As directors, Singer and Mueller might otherwise have arrived at a neat interpretation of character, of the minds and motives of those who live only briefly upon the stage. But real-life teenagers Pauline Parker and Juliet Hulme are not those kinds of characters. Even in a genre founded upon outcasts, they seem misplaced and unlikely; two misunderstood and then reviled figures around whom intrigue continues to circulate.
Mueller believes that the revulsion felt towards the schoolgirls was comparable to what Australians once felt towards another infamously misunderstood figure. "Everybody had an opinion on these girls in the same way that they did about Lindy Chamberlain", she says.

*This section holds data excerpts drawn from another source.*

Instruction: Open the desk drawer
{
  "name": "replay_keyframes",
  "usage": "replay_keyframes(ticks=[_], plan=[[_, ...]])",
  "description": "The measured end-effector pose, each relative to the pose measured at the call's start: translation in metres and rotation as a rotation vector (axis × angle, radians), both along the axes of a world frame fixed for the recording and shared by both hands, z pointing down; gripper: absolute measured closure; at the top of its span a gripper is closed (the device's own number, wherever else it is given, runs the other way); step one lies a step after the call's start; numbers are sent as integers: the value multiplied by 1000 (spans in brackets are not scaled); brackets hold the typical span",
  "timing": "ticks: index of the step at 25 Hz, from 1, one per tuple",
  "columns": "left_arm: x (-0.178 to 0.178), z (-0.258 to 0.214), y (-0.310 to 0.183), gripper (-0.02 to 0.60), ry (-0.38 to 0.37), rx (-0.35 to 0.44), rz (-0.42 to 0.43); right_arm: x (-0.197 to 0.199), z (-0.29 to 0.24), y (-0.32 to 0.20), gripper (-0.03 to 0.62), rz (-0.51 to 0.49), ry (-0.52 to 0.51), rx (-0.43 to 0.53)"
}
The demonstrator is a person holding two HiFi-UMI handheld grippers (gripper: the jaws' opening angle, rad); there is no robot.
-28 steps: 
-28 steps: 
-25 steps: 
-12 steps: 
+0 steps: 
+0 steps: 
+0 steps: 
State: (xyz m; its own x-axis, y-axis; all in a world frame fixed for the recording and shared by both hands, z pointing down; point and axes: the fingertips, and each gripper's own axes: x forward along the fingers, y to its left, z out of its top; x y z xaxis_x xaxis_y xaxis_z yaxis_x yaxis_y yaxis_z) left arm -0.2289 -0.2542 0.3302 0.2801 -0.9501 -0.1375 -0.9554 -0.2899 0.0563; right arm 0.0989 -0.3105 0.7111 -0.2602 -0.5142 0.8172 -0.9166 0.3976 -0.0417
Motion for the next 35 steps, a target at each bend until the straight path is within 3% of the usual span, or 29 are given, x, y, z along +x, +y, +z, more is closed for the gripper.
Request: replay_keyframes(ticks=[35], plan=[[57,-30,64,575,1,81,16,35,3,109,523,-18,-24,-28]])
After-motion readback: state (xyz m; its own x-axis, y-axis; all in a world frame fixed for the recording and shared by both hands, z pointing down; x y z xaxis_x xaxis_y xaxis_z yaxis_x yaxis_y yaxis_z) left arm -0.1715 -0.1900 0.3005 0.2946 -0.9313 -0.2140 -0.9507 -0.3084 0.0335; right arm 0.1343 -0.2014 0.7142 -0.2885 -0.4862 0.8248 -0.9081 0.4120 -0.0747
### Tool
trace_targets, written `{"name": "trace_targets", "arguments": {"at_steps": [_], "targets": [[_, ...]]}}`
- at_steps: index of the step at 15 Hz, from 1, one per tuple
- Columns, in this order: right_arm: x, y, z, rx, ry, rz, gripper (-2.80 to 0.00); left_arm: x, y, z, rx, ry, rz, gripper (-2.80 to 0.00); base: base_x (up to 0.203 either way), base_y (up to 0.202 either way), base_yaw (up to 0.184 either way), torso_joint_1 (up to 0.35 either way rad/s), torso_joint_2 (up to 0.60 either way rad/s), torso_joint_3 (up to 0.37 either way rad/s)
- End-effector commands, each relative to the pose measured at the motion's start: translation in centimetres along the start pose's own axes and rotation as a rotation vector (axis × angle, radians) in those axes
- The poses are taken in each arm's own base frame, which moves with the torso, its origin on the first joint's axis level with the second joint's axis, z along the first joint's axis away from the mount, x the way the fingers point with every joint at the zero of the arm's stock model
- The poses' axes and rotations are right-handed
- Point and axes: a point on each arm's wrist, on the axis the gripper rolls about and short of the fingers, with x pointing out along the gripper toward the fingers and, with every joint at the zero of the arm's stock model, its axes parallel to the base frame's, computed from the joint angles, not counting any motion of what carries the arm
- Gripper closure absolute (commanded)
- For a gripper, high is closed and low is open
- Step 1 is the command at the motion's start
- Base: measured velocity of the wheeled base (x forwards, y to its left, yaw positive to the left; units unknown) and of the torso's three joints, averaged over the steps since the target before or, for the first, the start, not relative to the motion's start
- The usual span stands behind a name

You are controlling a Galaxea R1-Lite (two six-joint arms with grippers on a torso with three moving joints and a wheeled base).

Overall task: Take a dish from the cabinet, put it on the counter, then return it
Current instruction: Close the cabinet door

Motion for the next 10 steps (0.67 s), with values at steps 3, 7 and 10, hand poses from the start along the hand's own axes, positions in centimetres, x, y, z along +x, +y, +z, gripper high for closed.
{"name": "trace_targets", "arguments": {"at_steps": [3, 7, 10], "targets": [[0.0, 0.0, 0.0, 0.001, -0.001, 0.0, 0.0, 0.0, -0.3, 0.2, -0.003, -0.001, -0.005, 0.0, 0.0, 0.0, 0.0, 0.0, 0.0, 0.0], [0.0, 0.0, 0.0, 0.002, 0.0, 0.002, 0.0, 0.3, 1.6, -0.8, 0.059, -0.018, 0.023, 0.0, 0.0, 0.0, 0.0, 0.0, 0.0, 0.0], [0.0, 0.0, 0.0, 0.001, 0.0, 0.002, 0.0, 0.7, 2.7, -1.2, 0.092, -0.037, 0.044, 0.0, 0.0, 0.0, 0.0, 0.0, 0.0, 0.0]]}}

Unsurprisingly, these feelings came to inform the many artistic representations of the two murderers. Newcastle University academic Dr James Bennett, the grandson of one of the medical witnesses in the trial (Dr FO Bennett), has published research papers on how these representations contributed to their demonisation. Whilst the Peter Jackson film Heavingly Creatures stopped short of depicting these chapters in their story, Michelanne Forster has focussed her lens more forensically. As well as animating the gossip that enveloped Parker and Hulme, both before and after their sentencing, Forster has depicted their trial verbatim.
"Forster was able to take all of the dialogue from the court scenes from the text of the newpaper reports," Singer says. "It was one of the last significant court cases that was transcribed by a daily newspaper. The dialogue between the girls comes from their actual diaries. For a playwright to put all that together, takes a lot of leg work."